Sempre più spesso, sulla stampa, la disabilità non è il pretesto per parlare di storie straordinarie (nel bene e nel male), bensì di storie ordinarie. Spieghiamo meglio: è forse più importante quando una persona con disabilità riesce a entrare nella “normalità” del mondo che la circonda, piuttosto che quando, per il suo essere disabile, ottiene qualcosa di straordinario come la visita del calciatore o del cantante di turno. Non sottovalutiamo l’importanza di questi gesti, che possono regalare momenti di vera gioia a chi non è abituato a provarne tanto spesso. Ma, quando leggiamo che una persona con disabilità riesce a fare ciò che avrebbe sempre voluto, ci sembra di vedere nella sua storia una gioia più duratura, data dalla soddisfazione di realizzare con i propri sforzi un sogno. Non è un episodio, bensì l’inizio di qualcosa, che dal giorno entra a far parte dell’“ordinario”, e forse ci fa vedere nel protagonista del racconto una persona non più “diversamente” abile, ma solo abile in ciò che fa.
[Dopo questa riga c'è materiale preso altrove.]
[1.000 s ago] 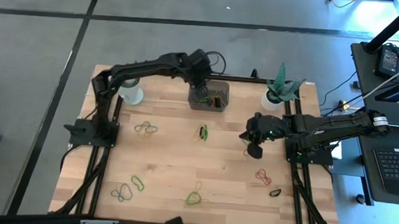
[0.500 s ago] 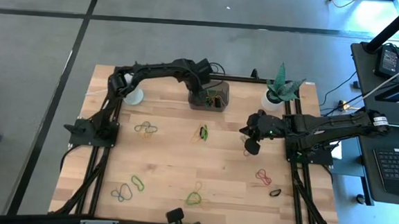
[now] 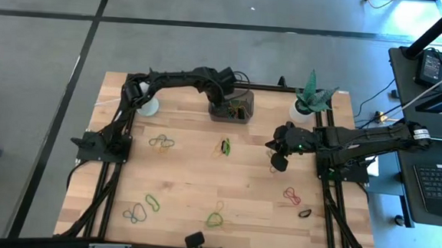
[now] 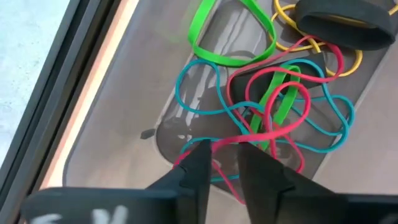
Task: Pick and place rubber bands into bin
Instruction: Put the yellow rubber band into the bin
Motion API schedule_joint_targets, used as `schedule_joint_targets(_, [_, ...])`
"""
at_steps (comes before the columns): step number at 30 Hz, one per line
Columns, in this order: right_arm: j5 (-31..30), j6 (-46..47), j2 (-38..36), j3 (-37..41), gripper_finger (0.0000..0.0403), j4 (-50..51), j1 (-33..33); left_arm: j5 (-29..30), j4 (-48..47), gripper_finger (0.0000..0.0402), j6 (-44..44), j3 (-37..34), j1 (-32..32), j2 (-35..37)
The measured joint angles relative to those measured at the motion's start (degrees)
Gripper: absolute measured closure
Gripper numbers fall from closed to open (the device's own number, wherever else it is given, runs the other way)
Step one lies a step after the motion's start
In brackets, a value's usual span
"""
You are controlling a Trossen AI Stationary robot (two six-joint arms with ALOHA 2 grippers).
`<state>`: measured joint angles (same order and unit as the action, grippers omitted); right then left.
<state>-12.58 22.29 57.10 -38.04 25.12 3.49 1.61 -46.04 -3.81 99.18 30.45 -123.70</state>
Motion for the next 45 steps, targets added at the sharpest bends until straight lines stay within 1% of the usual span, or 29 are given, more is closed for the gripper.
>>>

C’è per esempio Paolo Rinaldi, ragazzo di 32 anni che ha fatto parte della delegazione italiana che ha partecipato agli Special Olympics World Summer Games di Los Angeles, vincendo l’oro nella disciplina dei 10.000 metri. La prima di 85 medaglie conquistate dalla nazionale italiana. Non si è fermato lì Paolo, perché ha portato a casa un bronzo nei 5.000 metri e una argento nella staffetta 4×400 (assieme a Laura Castagna, Samuele Borgna e Paolo Strata). Le sue dichiarazioni prima della partenza sono un esempio di sportività: «Il pensiero delle gare mi fa venire i brividi; l’emozione più grande è il pensiero di poter stringere la mani agli avversari, vittoria o sconfitta che sia. La possibilità di far parte di questa delegazione è già un grande risultato ed un motivo di grande orgoglio; se arriva la medaglia tanto meglio ma ciò che maggiormente mi gratifica è la consapevolezza di aver dato il massimo delle mie possibilità».

Oppure c’è la storia di Simona Atzori, che senza braccia è riuscita a diventare pittrice, ballerina e scrittrice. Tre discipline che non hanno bisogno della disabilità per essere percepite come eccezionali. Attraversando l’Oceano troviamo storie “diversamente ordinarie” (passateci la definizione) anche nel mondo della moda: Rebekah Marine, 28enne statunitense che sognava di partecipare alle sfilate. Siccome è nata senza un braccio, ha sempre pensato che per lei sarebbe stato impossibile riuscirci. Poi, quattro anni fa, ha deciso di provarci. Ha fatto ricorso a una protesi e si è buttata in questo mondo. La perseveranza paga: Rebekah ha sfilato qualche giorno fa alla New York Fashion Week. Le sue parole confermano quanto scrivevamo all’inizio dell’articolo: «Negli Stati Uniti una persona su cinque ha qualche genere di disabilità. Bisogna smettere di pensare alle differenze come un condizionamento negativo, e cominciare a vederle come la normalità. Anzi,come una opportunità».

Parallelamente a queste storie di ordinaria felicità, crea disappunto apprendere come, ancora una volta, l’anno scolastico sia cominciato in Italia con una carenza di insegnanti di sostegno che è ormai strutturale. «Gli alunni certificati ad oggi sono già 217mila – dice il Ministero dell’istruzione – e le assunzioni effettuate fra agosto e settembre hanno colmato 14mila posti finora rimasti vuoti di anno in anno consentendo la copertura del 100 per cento del fabbisogno (deroghe a parte) in quasi tutte le regioni». Secondo Anief (Associazione nazionale insegnanti e formatori), le cose stanno diversamente: «Di fatto ogni anno ci sono 5mila nuovi alunni disabili, e anche dopo la legge sulla Buona Scuola e le relative assunzioni, di fatto l’organico sul sostegno rimane fermo all’80 per cento del necessario. “La riforma della Buona Scuola – dice il presidente Marcello Pacifico – non ha sanato il problema della mancanza di insegnanti di sostegno nelle scuole italiane: perché a fronte dei 120mila docenti necessari a mantenere il rapporto di un docente ogni due alunni ‘certificati’, continuiamo a stare fermi a circa 90mila insegnanti stabilizzati. Anche quest’anno gli altri posti saranno così coperti da supplenti, pur in presenza di oltre 12mila docenti specializzati con i corsi Tfa e di scienze della formazione primaria, lasciati a stagnare nelle graduatorie d’Istituto. Dando così il La alle denunce delle famiglie e delle scuole per mancanza di docenti”». Ecco, questo è il tipo di normalità alla quale non ci vogliamo mai abituare.